The Threads in Use metrics are mapped by the ResourceMetricMap.properties file in the config folder of the Enterprise Manager
threads.used.path.2=WebLogic|JMX Aggregate|Thread Pool:Waiting Request Count
As per documentation, the JMX Aggregate metrics are generated by an extension that would have been present in the Enterprise Manager - .\ext\PPWebLogicExtensionPlugins.jar
https://docops.ca.com/ca-apm/10-2/en/implementing-agents/java-agent/java-agent-extensions/oracle-weblogic-server/installing-and-configuring-the-oracle-weblogic-server-extension/install-apm-for-oracle-weblogic-server/
this was part of the PowerPack for Weblogic which does not exist as a separate entity nowadays.

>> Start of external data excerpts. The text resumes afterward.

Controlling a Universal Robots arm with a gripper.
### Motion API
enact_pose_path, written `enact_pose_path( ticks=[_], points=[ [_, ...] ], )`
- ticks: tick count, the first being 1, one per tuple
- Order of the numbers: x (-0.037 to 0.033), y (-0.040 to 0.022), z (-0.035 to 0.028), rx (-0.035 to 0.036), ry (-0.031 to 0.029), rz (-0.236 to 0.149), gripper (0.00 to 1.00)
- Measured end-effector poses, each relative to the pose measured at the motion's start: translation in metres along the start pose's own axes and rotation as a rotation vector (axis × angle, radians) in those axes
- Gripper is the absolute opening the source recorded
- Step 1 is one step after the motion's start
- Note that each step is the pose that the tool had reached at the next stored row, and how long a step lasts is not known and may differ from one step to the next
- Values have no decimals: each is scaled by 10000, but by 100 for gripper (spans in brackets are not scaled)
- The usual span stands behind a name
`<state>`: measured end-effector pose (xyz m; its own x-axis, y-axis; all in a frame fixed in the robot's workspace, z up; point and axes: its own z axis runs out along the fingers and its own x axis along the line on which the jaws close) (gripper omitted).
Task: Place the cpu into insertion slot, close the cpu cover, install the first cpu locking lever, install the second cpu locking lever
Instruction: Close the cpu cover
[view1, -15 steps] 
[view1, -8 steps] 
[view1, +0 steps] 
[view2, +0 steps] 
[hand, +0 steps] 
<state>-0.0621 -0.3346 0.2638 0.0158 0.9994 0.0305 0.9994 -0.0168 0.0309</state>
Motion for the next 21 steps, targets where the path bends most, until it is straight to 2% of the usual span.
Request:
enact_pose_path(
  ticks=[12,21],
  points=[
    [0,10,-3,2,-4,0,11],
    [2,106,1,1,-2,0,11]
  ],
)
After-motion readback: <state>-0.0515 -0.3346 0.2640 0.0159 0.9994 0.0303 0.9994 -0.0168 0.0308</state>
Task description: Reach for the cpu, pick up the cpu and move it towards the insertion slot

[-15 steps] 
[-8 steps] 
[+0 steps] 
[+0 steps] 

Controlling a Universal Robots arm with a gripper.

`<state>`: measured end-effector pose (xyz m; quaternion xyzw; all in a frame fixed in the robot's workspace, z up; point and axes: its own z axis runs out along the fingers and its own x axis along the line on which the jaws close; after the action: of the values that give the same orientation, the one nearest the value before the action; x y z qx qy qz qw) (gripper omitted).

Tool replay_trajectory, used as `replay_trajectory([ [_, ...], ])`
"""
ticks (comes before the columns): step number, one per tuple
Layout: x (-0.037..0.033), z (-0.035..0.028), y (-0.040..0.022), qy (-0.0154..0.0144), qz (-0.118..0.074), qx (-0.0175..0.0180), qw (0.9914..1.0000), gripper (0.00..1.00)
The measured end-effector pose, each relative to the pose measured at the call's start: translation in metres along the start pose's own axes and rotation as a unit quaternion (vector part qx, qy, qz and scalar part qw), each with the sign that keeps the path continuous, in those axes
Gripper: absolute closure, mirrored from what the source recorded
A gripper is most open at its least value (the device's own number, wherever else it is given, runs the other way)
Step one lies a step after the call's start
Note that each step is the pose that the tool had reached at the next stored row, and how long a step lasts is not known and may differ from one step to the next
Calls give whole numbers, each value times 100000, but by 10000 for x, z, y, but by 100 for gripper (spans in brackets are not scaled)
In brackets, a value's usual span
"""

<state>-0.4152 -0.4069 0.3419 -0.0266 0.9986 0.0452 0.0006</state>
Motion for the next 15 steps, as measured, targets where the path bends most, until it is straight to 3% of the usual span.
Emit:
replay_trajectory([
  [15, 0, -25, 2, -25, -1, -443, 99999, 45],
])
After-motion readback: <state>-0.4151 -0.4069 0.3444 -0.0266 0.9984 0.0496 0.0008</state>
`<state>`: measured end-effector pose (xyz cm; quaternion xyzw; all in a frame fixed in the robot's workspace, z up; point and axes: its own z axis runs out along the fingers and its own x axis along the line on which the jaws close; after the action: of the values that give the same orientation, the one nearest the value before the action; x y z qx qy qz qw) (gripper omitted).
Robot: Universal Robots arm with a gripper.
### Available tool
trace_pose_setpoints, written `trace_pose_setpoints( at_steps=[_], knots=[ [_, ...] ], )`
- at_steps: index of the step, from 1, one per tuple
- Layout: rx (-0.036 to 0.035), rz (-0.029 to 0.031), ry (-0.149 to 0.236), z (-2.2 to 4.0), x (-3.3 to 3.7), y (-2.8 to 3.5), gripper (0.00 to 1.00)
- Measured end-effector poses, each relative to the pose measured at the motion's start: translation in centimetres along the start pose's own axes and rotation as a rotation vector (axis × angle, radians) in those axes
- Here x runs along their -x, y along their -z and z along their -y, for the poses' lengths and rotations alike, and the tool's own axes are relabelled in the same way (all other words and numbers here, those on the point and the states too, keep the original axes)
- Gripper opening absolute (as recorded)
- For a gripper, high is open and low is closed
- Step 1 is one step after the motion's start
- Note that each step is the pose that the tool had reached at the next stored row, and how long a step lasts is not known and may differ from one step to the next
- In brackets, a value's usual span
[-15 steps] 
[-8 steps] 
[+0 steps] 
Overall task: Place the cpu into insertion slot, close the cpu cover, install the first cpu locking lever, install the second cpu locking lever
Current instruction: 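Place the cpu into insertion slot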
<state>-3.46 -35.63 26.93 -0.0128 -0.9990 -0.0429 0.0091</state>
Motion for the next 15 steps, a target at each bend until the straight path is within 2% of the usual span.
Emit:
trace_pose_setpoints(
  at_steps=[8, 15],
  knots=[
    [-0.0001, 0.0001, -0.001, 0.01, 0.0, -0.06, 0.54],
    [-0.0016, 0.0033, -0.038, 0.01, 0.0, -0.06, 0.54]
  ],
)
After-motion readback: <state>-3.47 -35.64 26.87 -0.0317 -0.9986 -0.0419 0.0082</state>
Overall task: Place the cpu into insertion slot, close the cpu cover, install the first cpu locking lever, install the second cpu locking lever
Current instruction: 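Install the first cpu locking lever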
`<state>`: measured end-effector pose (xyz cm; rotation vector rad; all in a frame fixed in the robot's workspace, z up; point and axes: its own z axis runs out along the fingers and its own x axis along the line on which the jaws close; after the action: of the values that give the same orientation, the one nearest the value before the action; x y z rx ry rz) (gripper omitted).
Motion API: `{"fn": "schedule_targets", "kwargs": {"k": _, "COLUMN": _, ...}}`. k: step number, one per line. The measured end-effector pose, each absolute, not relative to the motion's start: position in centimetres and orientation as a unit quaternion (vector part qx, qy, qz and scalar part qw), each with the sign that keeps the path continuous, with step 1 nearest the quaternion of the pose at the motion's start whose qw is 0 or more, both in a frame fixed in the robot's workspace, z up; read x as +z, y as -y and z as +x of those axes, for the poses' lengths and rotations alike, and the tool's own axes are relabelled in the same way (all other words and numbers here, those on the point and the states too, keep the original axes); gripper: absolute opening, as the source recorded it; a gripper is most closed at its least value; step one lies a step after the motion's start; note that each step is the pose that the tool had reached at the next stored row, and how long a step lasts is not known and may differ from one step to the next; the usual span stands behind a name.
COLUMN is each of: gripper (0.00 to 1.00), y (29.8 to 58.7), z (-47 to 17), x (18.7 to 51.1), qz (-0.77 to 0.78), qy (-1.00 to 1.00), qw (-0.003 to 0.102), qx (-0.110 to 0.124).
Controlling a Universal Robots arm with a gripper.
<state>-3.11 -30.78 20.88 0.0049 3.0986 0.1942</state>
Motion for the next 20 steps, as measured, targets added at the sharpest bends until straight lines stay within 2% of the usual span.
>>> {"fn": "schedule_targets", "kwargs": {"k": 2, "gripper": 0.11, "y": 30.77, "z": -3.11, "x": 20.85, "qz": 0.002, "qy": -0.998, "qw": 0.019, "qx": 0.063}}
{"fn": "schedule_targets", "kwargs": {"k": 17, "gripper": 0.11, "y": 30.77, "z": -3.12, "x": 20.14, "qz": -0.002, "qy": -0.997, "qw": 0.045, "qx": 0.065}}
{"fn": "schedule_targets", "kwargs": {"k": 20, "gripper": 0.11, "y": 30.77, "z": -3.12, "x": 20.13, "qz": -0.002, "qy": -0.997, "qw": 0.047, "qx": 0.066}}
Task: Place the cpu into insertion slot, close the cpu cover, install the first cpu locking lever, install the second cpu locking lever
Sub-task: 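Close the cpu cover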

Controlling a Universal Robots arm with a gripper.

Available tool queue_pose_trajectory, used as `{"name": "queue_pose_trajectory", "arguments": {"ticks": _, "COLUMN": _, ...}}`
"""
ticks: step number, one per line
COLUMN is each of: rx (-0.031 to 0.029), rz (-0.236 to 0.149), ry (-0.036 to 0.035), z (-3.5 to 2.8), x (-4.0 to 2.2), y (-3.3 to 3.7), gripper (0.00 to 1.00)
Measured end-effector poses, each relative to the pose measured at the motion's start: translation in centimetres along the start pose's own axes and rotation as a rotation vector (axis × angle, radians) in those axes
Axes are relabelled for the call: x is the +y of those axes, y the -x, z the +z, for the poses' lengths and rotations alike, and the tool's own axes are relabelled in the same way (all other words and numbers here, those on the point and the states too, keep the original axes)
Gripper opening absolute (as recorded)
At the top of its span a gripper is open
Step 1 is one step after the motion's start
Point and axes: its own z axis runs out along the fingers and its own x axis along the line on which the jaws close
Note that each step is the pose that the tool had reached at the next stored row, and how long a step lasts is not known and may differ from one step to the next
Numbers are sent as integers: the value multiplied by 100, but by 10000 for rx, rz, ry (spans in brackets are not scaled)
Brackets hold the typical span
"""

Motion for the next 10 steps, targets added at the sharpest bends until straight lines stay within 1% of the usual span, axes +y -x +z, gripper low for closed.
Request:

If you can find any other metric already reporting that could be relevant for you, you can update the ResourceMetricMap.properties file with reference to that file - most probably this would want to be sourced from JMX data, as the existing configuration indicates
This is just to point you hopefully towards the right direction, the only other thing I can say from our side is that we should review if there is any alternative default metric that could work.
Somewhat related, you can do thread tracing by using weblogic-full.pbl or if you have a typical pbl to uncomment ThreadTracing in toggles-typical.pbd by removing the #
# TurnOn: ThreadTracing
But ThreadTracing is the sort of thing that can cause performance and functionality issues in the app (which is why it goes in full instrumentation instead of typical) so it should be tested to see that it does not cause issues and also to review if it gives you something you really would need to have.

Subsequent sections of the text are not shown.